[Start of Attachment]

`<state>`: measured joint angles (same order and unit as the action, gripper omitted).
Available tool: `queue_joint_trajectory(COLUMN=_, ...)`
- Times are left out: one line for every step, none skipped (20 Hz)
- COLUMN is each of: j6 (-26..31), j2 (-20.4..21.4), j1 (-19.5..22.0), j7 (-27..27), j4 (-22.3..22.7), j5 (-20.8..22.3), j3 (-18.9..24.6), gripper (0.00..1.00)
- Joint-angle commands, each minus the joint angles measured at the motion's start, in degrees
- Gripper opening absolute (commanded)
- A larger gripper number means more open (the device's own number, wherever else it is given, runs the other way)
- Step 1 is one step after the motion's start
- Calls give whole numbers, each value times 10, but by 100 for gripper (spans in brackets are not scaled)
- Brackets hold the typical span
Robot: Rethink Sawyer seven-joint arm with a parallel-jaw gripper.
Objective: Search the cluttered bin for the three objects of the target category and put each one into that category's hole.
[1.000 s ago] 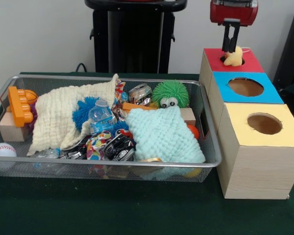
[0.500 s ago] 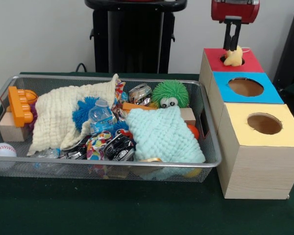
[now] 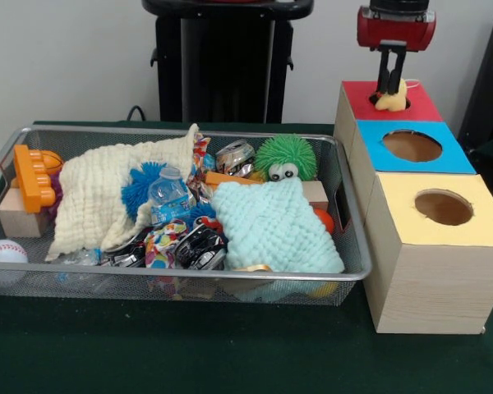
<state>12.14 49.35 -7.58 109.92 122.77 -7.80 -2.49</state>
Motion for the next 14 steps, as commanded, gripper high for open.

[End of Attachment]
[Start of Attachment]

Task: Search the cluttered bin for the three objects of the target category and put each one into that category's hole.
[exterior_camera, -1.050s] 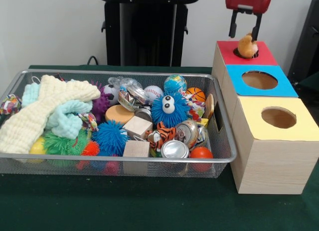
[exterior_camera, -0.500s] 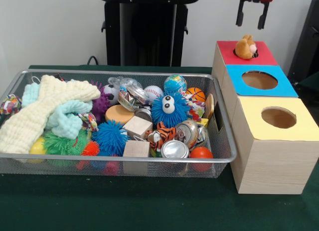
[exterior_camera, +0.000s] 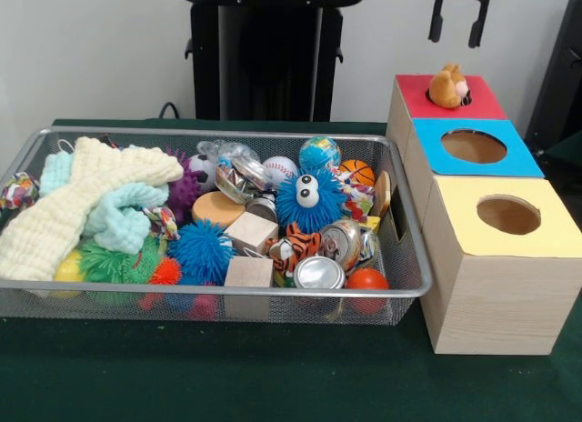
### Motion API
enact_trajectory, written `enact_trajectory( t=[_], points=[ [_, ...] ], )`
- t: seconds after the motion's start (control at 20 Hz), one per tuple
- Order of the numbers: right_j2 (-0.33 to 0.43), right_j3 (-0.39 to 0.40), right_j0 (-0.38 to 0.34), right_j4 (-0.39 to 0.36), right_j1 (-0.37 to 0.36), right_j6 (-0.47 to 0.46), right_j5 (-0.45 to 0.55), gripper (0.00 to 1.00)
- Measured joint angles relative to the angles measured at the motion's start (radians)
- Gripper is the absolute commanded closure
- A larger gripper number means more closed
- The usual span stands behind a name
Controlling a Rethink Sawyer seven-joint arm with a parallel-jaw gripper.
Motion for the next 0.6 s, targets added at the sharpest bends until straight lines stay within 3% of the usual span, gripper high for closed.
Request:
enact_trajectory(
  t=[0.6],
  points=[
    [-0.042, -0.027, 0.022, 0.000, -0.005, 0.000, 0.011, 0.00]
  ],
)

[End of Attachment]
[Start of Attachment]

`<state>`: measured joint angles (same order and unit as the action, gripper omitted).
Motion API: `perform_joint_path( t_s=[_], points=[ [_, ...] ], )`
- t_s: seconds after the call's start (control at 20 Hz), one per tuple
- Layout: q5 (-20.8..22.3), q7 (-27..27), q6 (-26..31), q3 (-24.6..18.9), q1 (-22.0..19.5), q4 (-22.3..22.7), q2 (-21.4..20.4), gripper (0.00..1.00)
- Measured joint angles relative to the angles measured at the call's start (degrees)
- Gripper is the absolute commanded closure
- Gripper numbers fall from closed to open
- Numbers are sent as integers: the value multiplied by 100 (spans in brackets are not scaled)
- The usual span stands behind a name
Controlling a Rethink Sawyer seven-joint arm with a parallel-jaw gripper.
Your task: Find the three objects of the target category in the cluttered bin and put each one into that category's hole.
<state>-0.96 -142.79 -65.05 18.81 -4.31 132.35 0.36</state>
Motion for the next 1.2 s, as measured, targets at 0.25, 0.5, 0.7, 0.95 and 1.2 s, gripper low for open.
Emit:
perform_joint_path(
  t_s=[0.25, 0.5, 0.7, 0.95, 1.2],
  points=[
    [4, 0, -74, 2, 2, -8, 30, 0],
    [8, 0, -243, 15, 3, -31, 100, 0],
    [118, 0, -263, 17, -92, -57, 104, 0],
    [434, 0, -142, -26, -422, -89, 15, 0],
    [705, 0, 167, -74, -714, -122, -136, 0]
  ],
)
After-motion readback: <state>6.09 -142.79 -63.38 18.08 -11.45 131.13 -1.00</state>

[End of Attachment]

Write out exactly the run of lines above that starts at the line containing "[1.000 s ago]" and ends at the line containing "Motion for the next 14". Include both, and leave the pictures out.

[1.000 s ago] 
[0.500 s ago] 
[now] 
<state>12.14 49.35 -7.58 109.92 122.77 -7.80 -2.49</state>
Motion for the next 14 steps, as commanded, gripper high for open.

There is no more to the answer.